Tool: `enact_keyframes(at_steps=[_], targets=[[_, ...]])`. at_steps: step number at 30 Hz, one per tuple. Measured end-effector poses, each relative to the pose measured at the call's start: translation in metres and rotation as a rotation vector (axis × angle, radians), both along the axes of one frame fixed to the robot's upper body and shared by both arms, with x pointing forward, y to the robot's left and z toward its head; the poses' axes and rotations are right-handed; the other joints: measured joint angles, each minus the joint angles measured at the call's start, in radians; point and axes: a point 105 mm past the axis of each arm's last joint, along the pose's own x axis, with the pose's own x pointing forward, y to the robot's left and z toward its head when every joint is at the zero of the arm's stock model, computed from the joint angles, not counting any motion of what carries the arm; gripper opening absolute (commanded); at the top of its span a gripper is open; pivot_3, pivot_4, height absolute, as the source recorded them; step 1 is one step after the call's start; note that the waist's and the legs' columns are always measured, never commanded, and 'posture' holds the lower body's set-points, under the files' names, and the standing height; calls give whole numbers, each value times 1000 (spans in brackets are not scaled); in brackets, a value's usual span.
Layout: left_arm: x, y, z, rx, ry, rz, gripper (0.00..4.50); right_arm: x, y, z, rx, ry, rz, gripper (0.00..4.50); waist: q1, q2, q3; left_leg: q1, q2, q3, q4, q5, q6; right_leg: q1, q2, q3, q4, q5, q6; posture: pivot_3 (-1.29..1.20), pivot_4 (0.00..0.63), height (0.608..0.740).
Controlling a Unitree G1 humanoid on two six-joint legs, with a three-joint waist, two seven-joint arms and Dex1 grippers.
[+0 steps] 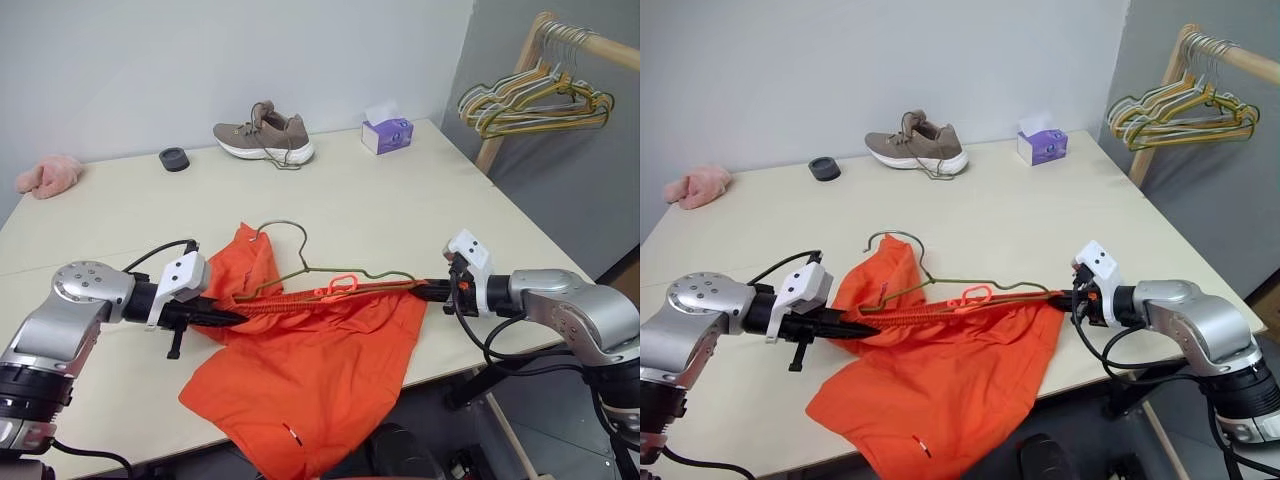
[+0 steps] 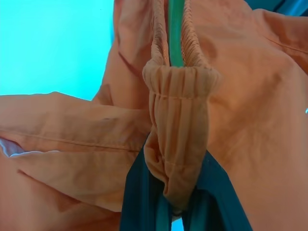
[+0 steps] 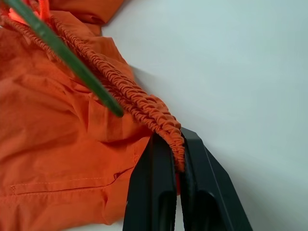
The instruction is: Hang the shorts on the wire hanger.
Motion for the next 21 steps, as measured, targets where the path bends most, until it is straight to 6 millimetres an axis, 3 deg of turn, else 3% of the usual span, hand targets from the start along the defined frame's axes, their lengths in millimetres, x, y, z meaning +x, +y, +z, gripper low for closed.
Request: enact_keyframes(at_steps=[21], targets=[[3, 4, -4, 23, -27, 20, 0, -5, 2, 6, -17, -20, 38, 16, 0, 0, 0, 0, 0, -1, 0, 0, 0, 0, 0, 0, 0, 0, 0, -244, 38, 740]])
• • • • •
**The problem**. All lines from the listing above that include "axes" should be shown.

**Completed exercise**.
Tool: `enact_keyframes(at_steps=[_], targets=[[_, ...]])`. at_steps: step number at 30 Hz, one per tuple. Measured end-effector poses, each relative to the pose measured at the call's start: translation in metres and rotation as a rotation vector (axis × angle, radians), both along the axes of one frame fixed to the robot's upper body and shared by both arms, with x pointing forward, y to the robot's left and z toward its head; the poses' axes and rotations are right-handed; the other joints: measured joint angles, each minus the joint angles measured at the call's start, in radians; point and axes: a point 105 mm past the axis of each arm's last joint, along the pose's own x axis, with the pose's own x pointing forward, y to the robot's left and z toward its head when every joint is at the zero of the arm's stock model, computed from the joint angles, not counting any motion of what carries the arm; gripper opening absolute (commanded); at the top of its span a gripper is open; pivot_3, pivot_4, height absolute, as the source recorded them; step 1 is one step after the call's start; note that the waist's and the legs' columns are always measured, never commanded, and 'posture' holds the lower body's set-points, under the files' names, and the standing height; calls give whole numbers, each value times 1000 (spans in brackets are not scaled); in brackets, a value's usual span.
Motion for the next 21 steps, as measured, targets where the path bends most, until it is straight to 6 millimetres an axis, 3 deg of turn, else 3% of the usual span, hand targets from the start along the defined frame's axes, their lengths in millimetres, x, y, z meaning +x, +y, +z, gripper low for closed.

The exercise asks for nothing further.